• [About this task] Write each entry out again verbatim, pictures excluded.

• [Supplied data]
---+---

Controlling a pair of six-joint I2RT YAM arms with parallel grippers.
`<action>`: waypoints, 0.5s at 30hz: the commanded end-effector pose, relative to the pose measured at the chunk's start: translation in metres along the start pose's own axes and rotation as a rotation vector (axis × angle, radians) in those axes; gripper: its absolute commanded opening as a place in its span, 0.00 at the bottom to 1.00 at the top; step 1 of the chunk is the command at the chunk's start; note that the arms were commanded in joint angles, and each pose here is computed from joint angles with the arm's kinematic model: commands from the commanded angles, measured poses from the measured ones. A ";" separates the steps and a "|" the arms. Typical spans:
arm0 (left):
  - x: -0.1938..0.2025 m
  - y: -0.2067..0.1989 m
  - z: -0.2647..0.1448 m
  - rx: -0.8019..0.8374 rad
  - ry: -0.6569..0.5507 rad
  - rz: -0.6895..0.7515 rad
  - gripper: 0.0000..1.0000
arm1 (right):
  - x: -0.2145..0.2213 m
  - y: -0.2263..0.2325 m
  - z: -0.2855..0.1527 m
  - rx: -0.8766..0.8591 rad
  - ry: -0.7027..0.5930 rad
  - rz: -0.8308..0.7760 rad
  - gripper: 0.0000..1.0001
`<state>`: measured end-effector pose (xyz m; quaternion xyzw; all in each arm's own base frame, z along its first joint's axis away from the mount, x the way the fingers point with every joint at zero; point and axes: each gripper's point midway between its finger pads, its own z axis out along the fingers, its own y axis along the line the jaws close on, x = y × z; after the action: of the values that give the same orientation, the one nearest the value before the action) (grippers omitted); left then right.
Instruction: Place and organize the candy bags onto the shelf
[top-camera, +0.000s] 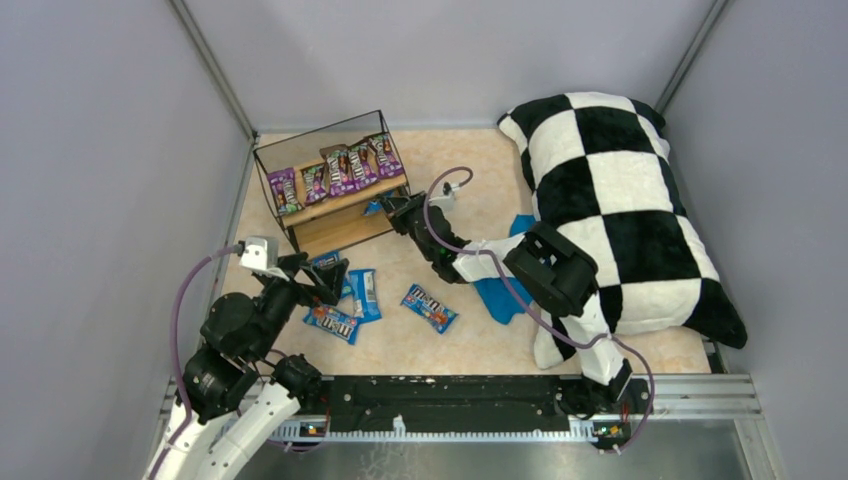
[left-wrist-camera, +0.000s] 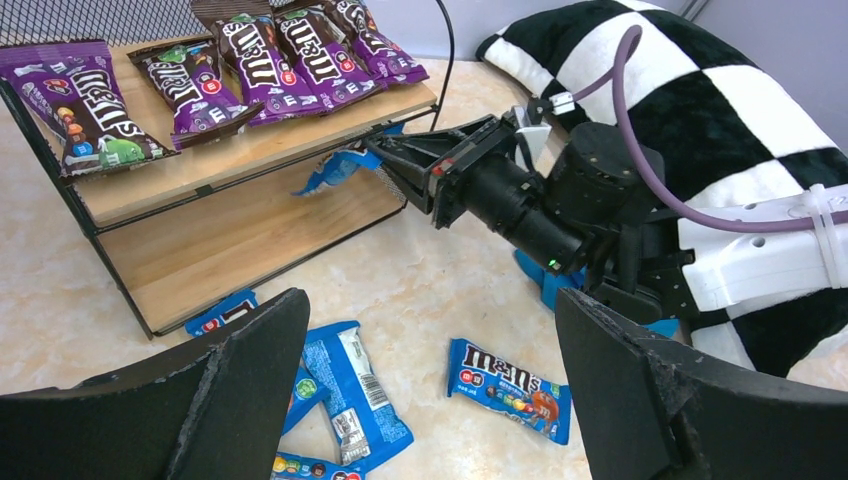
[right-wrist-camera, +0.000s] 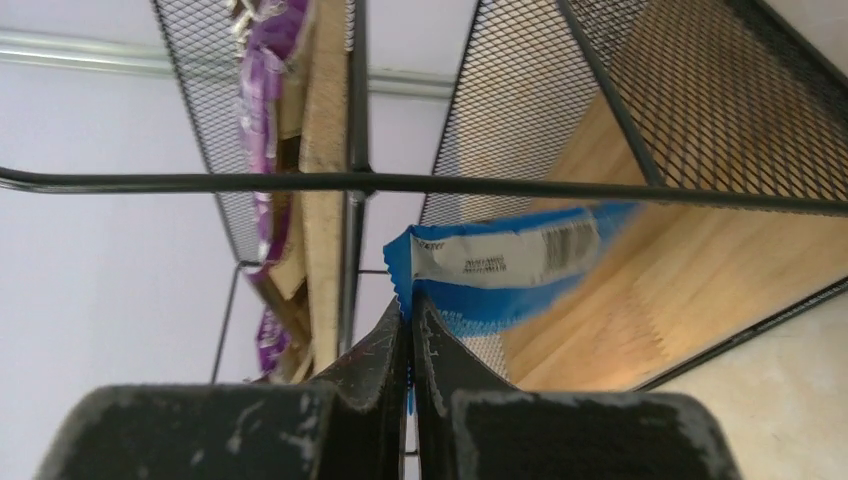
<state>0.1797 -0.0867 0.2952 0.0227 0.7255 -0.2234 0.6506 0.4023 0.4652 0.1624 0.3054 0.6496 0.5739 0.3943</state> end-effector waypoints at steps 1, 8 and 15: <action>-0.010 -0.004 -0.001 0.025 -0.047 0.009 0.99 | 0.002 -0.035 0.008 0.156 -0.124 -0.091 0.00; -0.010 -0.005 -0.001 0.029 -0.048 0.010 0.99 | 0.005 -0.087 0.001 0.369 -0.182 -0.101 0.00; -0.009 -0.005 0.000 0.030 -0.044 0.011 0.98 | -0.003 -0.110 -0.004 0.502 -0.260 -0.093 0.00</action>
<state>0.1792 -0.0865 0.2955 0.0230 0.7243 -0.2241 0.6516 0.4029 0.4498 0.0603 0.4002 0.7365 0.3687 0.4018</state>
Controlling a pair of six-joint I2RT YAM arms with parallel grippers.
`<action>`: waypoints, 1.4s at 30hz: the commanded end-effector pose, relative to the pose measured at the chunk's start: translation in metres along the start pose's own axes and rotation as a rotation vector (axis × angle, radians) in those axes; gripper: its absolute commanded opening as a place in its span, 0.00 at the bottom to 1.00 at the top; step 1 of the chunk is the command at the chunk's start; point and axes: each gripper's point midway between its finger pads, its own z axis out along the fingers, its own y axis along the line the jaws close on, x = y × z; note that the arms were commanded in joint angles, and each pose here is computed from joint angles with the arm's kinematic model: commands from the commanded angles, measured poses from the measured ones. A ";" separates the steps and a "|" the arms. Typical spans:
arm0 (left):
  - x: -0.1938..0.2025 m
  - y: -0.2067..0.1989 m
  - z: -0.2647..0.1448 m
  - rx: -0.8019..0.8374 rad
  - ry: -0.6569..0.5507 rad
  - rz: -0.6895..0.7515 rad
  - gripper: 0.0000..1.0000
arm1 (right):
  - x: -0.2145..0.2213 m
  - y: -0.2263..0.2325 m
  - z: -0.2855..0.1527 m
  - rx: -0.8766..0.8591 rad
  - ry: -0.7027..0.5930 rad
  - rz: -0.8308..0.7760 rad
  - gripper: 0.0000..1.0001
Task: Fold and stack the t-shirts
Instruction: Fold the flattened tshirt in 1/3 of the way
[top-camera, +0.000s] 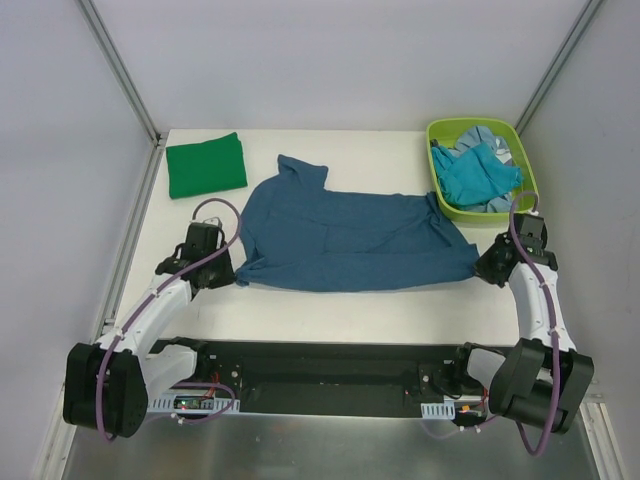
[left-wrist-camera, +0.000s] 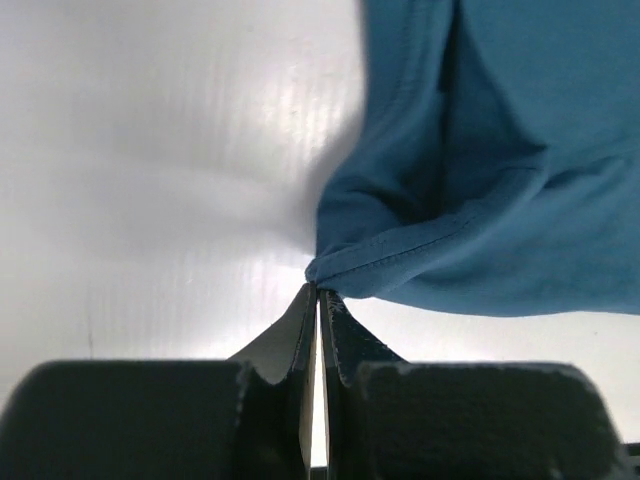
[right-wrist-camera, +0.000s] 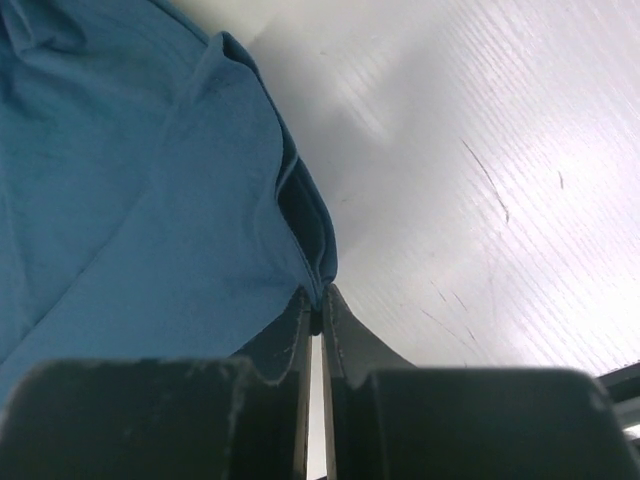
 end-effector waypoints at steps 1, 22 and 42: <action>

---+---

• [Written solution]
Controlling a pair of six-joint I2RT YAM arms with parallel grippers.
`<action>`: waypoints, 0.5s at 30hz: the commanded end-effector pose, relative to the pose measured at the chunk's start: translation in metres along the start pose's own axes and rotation as a rotation vector (axis × angle, radians) in those axes; gripper: its absolute commanded opening as a place in its span, 0.00 at the bottom to 1.00 at the top; step 1 of the chunk is the command at the chunk's start; note that the arms were commanded in joint angles, and each pose here is computed from joint angles with the arm's kinematic model: commands from the commanded angles, measured poses from the measured ones. A ";" separates the steps and a "|" the arms. Typical spans:
arm0 (left):
  - x: -0.1938..0.2025 m
  - y: -0.2067..0.1989 m
  - z: -0.2647..0.1448 m
  - rx: -0.8019..0.8374 rad
  - ry: -0.6569..0.5507 rad
  - rz: -0.6895..0.7515 rad
  - gripper: 0.0000..1.0000
arm1 (right):
  - x: -0.2145..0.2213 m
  - y: -0.2263..0.2325 m
  - z: -0.2855..0.1527 m
  - rx: -0.8766..0.8591 rad
  - ry: -0.7027..0.5930 rad
  - rz: -0.8308..0.7760 rad
  - gripper: 0.0000..1.0001
`<state>`: measured end-effector pose (xyz m; quaternion xyzw; all in each arm's own base frame, z along its first joint's axis away from the mount, x the way the fingers point with every joint at zero; point and axes: each gripper's point midway between its finger pads, its own z axis out along the fingers, its own y axis along the line the jaws close on, x = y × z; after the action: of the values that give the same orientation, the one nearest the value before the action) (grippers omitted); left then right.
Instruction: Place and organize the candy bags onto the shelf
[top-camera, +0.000s] 
[left-wrist-camera, +0.000s] 
[right-wrist-camera, +0.000s] 
<state>0.1797 -0.0867 0.2952 0.0227 0.7255 -0.2234 0.6506 0.4023 0.4652 0.1624 0.3054 0.6496 0.5739 0.3943</state> end-effector waypoints at steps 1, 8 and 15: <action>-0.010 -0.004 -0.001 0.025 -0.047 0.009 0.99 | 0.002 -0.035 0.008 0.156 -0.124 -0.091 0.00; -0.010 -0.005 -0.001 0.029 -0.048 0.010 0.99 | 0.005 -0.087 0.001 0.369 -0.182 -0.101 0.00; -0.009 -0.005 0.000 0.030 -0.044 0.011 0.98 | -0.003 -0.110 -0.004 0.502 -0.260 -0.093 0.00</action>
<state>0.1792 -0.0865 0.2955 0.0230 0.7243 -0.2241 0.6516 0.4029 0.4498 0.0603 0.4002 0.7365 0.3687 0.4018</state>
Controlling a pair of six-joint I2RT YAM arms with parallel grippers.
`<action>`: waypoints, 1.4s at 30hz: the commanded end-effector pose, relative to the pose measured at the chunk's start: translation in metres along the start pose's own axes and rotation as a rotation vector (axis × angle, radians) in those axes; gripper: its absolute commanded opening as a place in its span, 0.00 at the bottom to 1.00 at the top; step 1 of the chunk is the command at the chunk's start; point and axes: each gripper's point midway between its finger pads, its own z axis out along the fingers, its own y axis along the line the jaws close on, x = y × z; note that the arms were commanded in joint angles, and each pose here is computed from joint angles with the arm's kinematic model: commands from the commanded angles, measured poses from the measured ones. A ";" separates the steps and a "|" the arms. Typical spans:
arm0 (left):
  - x: -0.1938..0.2025 m
  - y: -0.2067..0.1989 m
  - z: -0.2647..0.1448 m
  - rx: -0.8019..0.8374 rad
  - ry: -0.6569..0.5507 rad
  - rz: -0.6895..0.7515 rad
  - gripper: 0.0000..1.0000
arm1 (right):
  - x: -0.2145..0.2213 m
  - y: -0.2263..0.2325 m
  - z: -0.2855..0.1527 m
  - rx: -0.8766..0.8591 rad
  - ry: -0.7027..0.5930 rad
  - rz: -0.8308..0.7760 rad
  - gripper: 0.0000..1.0001
Task: Fold and stack the t-shirts
Instruction: Fold the flattened tshirt in 1/3 of the way
[top-camera, +0.000s] 
[left-wrist-camera, +0.000s] 
[right-wrist-camera, +0.000s] 
 end-effector waypoints at steps 1, 22 and 42: <action>

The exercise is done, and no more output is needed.